Past research showed that a lower eating frequency seems to be related with a higher body weight status in adolescents [23]. Our findings about meal frequency support this data reveling a low eating frequency between adolescents in hospital ambulatory treatment for overweight and obesity, with lunch and dinner appearing as the mainly routine meals during the week. Breakfast and morning/afternoon snacks, in spite of being recommended by clinicians as essential daily meals, are not as frequent as expected in this specific population.

In addition, home food availability can play an important role in the quality of the diet of adolescents. Research has shown that there is a positive association between fruits and vegetables availability at home and intake of these foods among adolescents [23] and that the presence of healthy food items in the household is negatively correlated with caloric beverages and unhealthy snacks consumption in this population [24, 25]. Our analysis showed a good availability of fruit and vegetables (“almost every day”) in the home of adolescents in hospital ambulatory treatment for overweight and obesity. Nevertheless, there was still a noteworthy presence of high calorie foods, as candy, chocolates, soft drinks, and salty snacks available at least every week in their home, which can prevent adolescents from achieving a significant improvement on their diet’s quality.

BMI z-score was not associated with the disordered eating variables under study. This may be due to the low BMI z-score variability, since all adolescents in this sample had overweight and obesity. Yet, the rates of disordered eating behaviors are higher among adolescents with obesity [39, 40], and problematic eating behaviors have been related to weigh gain and several health, psychological, and social consequences, such as depressive symptomatology, anxiety, and impaired interpersonal functioning [41,42,43].

Regarding the study limitations is important to consider that the present data were obtained from a cross-sectional study using a convenience sample (acceptance rate 84%). In addition, the use of self-report measures can be associated with social desirability bias. These data were collected in public reference hospitals for pediatric obesity treatment in the north of Portugal, what assures it representativeness; nevertheless, it can prevent broaden generalizations. The major strengths of this study include the large sample size and the use of direct measures of weight and height. Further research is needed to explore if patient baseline characteristics and gender differences predict different patterns of change in the group intervention.

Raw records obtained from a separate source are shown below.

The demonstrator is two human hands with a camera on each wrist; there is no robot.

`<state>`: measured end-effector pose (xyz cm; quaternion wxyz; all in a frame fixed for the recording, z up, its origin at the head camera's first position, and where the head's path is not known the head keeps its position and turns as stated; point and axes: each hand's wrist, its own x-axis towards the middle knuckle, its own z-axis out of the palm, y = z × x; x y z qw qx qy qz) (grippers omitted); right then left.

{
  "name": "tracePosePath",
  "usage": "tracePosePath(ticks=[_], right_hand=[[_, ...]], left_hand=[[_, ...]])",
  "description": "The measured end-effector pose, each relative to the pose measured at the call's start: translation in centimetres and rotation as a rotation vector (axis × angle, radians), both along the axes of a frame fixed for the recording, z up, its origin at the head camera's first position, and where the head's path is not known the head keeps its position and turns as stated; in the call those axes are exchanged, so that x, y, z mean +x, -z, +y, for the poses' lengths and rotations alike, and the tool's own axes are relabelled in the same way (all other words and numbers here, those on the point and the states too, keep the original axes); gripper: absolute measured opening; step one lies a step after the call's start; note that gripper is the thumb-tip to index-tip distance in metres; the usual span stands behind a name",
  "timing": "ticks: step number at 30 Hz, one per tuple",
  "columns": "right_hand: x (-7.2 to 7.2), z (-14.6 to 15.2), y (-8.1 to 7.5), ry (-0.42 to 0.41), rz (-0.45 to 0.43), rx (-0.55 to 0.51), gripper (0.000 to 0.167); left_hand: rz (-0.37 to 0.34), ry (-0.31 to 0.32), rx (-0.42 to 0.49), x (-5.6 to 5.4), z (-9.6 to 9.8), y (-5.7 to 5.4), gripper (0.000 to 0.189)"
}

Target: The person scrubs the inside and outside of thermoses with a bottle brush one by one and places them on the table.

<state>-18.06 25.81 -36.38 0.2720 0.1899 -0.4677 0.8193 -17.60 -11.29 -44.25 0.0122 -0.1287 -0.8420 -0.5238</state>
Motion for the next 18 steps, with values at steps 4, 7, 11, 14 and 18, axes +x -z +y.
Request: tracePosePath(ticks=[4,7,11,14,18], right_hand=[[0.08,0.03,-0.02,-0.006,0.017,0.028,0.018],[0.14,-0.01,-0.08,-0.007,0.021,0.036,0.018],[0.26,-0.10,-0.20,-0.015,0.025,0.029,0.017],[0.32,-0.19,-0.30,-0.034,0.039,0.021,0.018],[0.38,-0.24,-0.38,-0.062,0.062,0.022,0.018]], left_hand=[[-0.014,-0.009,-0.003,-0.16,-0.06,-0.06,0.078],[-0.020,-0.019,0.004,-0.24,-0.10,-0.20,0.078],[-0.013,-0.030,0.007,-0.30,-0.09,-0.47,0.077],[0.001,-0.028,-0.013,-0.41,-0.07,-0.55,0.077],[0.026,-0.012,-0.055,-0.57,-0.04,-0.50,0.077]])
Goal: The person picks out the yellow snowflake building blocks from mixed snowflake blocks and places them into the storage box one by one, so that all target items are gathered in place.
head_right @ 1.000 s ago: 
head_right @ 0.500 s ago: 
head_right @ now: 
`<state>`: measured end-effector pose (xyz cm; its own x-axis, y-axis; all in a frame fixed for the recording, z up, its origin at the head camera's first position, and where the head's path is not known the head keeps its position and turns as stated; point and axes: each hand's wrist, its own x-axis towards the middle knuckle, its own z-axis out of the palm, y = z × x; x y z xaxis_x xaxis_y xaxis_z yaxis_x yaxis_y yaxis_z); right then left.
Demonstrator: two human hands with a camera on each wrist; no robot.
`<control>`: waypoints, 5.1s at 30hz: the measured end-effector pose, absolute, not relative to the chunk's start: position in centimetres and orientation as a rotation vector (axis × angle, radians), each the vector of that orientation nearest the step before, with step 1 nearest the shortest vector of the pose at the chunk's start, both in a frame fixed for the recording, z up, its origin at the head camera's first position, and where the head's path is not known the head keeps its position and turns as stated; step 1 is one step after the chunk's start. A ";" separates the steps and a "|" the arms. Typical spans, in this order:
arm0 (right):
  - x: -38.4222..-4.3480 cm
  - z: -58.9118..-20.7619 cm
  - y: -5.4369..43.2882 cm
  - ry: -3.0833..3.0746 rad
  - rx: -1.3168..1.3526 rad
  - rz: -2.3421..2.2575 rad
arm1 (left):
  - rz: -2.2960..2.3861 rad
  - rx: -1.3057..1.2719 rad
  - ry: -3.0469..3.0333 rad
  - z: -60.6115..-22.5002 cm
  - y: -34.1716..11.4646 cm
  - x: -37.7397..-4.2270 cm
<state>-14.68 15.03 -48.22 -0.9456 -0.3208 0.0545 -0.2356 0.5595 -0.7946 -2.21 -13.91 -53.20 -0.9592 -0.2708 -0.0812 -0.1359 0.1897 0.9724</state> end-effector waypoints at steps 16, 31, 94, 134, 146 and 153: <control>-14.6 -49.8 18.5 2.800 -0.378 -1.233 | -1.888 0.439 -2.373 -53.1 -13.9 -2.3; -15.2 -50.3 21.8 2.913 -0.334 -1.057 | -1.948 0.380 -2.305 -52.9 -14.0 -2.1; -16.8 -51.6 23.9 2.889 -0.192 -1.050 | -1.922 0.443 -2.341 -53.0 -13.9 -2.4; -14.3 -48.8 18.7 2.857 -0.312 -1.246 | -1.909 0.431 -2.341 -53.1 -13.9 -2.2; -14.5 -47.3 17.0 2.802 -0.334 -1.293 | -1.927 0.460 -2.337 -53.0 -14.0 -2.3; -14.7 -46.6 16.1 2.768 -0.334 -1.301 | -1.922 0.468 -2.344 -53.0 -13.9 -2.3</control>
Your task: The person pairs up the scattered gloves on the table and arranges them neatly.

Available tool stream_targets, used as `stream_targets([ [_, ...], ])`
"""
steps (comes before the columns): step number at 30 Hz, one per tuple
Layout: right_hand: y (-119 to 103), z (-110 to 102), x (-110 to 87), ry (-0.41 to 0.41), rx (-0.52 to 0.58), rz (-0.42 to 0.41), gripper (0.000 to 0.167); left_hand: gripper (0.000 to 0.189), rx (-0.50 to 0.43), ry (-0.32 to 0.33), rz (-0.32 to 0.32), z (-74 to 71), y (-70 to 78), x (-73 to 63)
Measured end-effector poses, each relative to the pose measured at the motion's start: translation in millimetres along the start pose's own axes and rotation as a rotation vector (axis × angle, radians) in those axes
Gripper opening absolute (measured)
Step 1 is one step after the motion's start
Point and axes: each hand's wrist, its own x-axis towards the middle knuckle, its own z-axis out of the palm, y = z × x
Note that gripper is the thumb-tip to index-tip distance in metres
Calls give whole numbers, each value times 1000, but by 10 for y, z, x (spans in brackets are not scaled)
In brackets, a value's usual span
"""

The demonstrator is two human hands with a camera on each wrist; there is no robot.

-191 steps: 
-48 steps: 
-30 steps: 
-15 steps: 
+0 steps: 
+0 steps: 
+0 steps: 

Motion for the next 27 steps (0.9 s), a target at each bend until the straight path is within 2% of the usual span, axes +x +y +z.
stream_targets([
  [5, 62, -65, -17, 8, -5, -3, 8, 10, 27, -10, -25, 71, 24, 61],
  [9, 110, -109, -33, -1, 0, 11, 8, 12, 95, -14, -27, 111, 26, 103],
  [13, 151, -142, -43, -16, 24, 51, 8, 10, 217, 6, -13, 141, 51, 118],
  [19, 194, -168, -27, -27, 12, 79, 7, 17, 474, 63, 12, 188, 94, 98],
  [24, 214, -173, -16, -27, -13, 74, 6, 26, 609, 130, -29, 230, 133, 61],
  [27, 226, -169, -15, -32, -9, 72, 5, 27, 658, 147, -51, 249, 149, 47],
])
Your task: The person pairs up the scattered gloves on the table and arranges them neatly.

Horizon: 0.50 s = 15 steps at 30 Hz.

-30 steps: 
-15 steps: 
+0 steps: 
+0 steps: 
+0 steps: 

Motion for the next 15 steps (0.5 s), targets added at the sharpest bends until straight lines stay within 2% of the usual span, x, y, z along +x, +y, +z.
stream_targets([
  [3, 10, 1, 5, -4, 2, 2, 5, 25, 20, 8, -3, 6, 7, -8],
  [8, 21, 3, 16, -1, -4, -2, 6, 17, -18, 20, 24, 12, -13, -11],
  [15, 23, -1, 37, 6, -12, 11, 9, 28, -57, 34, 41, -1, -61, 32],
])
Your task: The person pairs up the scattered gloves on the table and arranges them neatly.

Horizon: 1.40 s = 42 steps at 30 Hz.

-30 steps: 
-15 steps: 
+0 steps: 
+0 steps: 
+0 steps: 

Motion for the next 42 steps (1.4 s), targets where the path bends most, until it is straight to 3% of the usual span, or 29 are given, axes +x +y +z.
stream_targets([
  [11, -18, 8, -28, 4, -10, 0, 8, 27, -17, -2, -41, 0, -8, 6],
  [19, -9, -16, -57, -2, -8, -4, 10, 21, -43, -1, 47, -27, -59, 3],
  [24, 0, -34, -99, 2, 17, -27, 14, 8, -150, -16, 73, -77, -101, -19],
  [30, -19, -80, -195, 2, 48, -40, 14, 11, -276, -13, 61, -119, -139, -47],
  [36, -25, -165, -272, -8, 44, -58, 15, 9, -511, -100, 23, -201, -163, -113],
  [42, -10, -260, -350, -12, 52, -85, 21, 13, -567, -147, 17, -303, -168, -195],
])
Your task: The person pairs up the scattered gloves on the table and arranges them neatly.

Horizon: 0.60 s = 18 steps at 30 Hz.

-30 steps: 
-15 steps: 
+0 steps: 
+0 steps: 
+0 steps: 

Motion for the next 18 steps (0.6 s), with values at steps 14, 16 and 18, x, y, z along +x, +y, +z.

Our data have important clinical implications, since it alerts clinicians to the lifestyle and eating behaviors of this population, as well as to their psychological distress, mainly in female adolescents. Furthermore, the baseline characterization of this sample informs health care professionals about possible intervention specificities in this population, namely, the importance of morning/afternoon snacks (increasing meal frequency), attitudes regarding the relationship between overweight/obesity and poor health status, and the implementation of strategies to increase perception of self-efficacy in daily healthy lifestyle behaviors.

Conclusions

Girls in hospital ambulatory treatment for overweight and obesity seem to present an overall higher burden when compared with boys. Thus, the impact of gender differences on obesity treatment outcomes should be explored. Address strategies to increase meal frequency and physical activity, especially with girls, and assist families to decrease availability of unhealthy foods at home can be relevant to improve treatment outcomes in this specific population.